Authors: Mary Reed,Eric Mayer
Tags: #Mystery fiction, #Fiction / Mystery & Detective / Historical, #Fiction / General, #Fiction / Historical, #Historical fiction, #John the Eunuch (Fictitious character)/ Fiction, #Byzantine Empire, #John the Eunuch (Fictitious character), #Justinian, #527-565, #Byzantine Empire - History - Justinian I, #Courts and courtiers, #Spontaneous/ Fiction, #Spontaneous, #Pillar saints, #Spontaneous combustion, #Spontaneous human, #Rome, #Pillar saints/ Fiction, #Emperors, #Fiction / Religious, #Combustion
He had just decided to go indoors and find out when an indistinct figure drifted like a white mist towards him, having appeared from behind a large clump of lavender bushes.
“Philo! What are you doing?”
“My apologies to be barging about your flower beds, John. I seem to have lost my path in the dark.”
“My garden lately seems to offer all the privacy of the Forum Constantine. No matter,” John said quickly, hearing in the philosopher’s long pause the promise of a lengthy classical quotation that would be trotted out as surely as the flight of an arrow follows the groan of the bow. “Were you looking for me?”
“Yes. There’s something I wish to ask you.”
“Well, come inside and we can talk about it.”
Philo instead lowered himself onto the bench. “No, I prefer that we discuss it out here. It’s a matter I wanted to mention this morning, but I didn’t think it proper with that inquisitive servant of yours flapping his ears so obviously.”
A cold breeze rustled the shrubbery, bringing with it a hint of frost as well as the sweetly clinging scent of the herb. “I’m afraid you’ll have to be brief, Philo,” John said. “It grows cool and I’d like to warm my hands. What is it?”
He could barely see Philo fidgeting, smoothing down the baggy himation that had been disordered by his stumbling progress through the bushes. His white hair and beard and pale clothing gave him a spectral appearance.
“It is this, John,” he finally said, choosing his words with care. “As I was talking to people in the street during my investigations, I was shocked to hear the way some of them spoke. More than one beggar referred to the empress as ‘Theodora from the Brothel.’ They didn’t even seem to intend it is an insult.”
“What is it you want to ask?” asked John, suspecting he had already guessed.
“And others referred to the Lord Chamberlain as ‘John the Eunuch’.”
“It is true, Philo,” John confirmed, wondering how Philo, who was more used to dealing with perfect and ethereal ideas than disorderly physical reality, would react.
Philo noted only that John had said nothing to him about it.
“Why would I? If you ever left your bed early enough to attend the baths when I do, you would have known. And your next question will doubtless be ‘how?’”
“I am truly sorry, John.”
The Lord Chamberlain no longer felt cold. Anger flushed his cheeks. “I will spare you the details, Philo. In short, you may recall I was a less than diligent student. Finally I took your advice and left the Academy to see the world. The world, it happened, was home to a woman with whom I fell in love. One night I determined I would seek a special gift for her. But unfortunately in my search, I strayed over the border.”
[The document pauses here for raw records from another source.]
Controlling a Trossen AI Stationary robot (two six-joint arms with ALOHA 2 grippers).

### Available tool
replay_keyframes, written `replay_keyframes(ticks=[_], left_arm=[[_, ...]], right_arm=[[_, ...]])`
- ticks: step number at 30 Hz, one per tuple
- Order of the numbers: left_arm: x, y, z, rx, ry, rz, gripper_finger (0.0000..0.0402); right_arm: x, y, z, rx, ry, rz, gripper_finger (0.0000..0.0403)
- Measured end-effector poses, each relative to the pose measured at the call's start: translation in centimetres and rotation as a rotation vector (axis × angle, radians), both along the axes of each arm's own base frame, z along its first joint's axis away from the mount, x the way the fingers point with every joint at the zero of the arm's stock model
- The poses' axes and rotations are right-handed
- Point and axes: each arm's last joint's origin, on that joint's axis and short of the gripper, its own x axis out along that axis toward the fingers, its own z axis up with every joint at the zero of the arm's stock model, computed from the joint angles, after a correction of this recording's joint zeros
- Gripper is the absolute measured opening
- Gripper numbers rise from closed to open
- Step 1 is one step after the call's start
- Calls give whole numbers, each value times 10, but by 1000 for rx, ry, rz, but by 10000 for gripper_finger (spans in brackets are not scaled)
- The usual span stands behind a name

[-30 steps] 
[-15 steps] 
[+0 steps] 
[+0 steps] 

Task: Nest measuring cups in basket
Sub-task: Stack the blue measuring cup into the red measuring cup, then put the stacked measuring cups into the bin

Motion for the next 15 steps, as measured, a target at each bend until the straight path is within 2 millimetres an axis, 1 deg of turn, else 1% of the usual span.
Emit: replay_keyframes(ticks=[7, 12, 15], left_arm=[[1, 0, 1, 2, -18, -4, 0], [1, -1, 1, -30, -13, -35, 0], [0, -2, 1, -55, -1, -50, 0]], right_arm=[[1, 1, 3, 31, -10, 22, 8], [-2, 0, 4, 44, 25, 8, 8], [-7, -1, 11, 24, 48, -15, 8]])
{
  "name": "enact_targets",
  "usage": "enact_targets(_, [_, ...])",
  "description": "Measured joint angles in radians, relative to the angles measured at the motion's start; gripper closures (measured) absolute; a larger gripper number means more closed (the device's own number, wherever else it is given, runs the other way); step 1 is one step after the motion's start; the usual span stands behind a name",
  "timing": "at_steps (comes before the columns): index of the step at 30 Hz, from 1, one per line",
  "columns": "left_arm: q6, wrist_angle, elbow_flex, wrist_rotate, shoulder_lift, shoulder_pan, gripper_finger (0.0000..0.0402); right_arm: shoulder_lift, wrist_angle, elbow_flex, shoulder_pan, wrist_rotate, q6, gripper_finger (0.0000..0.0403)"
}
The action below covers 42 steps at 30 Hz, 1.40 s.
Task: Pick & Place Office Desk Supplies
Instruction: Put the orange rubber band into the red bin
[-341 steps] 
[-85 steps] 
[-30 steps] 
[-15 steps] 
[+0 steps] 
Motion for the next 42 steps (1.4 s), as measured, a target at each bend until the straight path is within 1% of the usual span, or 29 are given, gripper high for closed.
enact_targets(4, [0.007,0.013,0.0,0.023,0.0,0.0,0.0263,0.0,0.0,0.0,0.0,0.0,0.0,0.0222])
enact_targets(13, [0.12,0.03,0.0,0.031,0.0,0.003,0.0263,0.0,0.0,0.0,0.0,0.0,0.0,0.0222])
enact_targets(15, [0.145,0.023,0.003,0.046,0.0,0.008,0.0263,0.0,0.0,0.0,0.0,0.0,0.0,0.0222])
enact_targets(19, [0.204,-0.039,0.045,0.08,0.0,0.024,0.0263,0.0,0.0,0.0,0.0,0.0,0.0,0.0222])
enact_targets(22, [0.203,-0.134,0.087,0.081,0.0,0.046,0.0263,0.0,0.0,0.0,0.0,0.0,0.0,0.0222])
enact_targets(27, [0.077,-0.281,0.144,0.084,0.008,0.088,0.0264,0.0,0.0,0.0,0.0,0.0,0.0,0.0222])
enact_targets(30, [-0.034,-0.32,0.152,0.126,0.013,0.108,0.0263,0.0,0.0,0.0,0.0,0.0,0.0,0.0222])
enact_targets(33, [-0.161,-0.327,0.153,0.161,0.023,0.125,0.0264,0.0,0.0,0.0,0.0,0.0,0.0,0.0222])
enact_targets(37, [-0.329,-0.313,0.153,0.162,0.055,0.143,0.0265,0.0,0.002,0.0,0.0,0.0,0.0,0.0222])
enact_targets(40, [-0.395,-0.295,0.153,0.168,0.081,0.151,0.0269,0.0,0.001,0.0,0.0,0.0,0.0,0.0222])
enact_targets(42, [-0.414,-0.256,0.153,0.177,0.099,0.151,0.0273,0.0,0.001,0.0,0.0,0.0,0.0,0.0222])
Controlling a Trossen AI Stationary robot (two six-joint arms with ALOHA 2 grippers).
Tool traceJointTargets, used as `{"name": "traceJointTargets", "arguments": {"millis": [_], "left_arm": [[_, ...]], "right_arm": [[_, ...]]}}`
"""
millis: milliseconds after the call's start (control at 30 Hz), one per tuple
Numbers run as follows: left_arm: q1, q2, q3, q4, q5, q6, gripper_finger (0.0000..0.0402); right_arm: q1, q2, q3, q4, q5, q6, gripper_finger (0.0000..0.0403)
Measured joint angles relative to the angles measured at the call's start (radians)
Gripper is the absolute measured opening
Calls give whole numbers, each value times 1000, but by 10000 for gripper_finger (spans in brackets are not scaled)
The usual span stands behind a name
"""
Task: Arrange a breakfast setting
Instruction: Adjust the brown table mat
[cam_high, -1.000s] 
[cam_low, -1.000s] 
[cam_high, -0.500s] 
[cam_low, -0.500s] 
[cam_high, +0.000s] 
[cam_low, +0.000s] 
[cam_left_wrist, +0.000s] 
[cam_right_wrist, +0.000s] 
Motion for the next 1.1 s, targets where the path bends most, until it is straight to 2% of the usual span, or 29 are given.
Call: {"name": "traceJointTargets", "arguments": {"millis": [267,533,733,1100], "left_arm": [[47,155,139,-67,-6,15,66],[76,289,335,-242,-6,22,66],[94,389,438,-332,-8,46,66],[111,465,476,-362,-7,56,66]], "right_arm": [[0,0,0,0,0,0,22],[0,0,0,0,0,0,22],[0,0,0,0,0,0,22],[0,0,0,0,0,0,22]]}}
Philo’s clothing rustled as he shifted uneasily on the hard bench throughout John’s sparse account of his capture and subsequent fate.
“There is, as you probably know, a market for castrated men,” John concluded, “and to slave traders a captive’s value is measured only in nomismata, not in whether there is a woman who loves him or not. Or whether he is soon to be a father, even if he does not know it at the time. And so I was prepared for market.
“That young man, Cornelia’s lover, the son of a mother and father, the father of a daughter, your student, the former mercenary, all that that man was died when the curved blade did its work. A new being was born then and has lived on to become this eminent personage whose hospitality you sought out under the mistaken belief that you once knew him.”
“An interesting theory,” Philo said gruffly, “but I do not think we can shed our past as easily as you appear to believe. However, I now clearly see why you have been attracted to a god as austere as Mithra, since he is a deity who values the uncomplaining endurance of hardship.”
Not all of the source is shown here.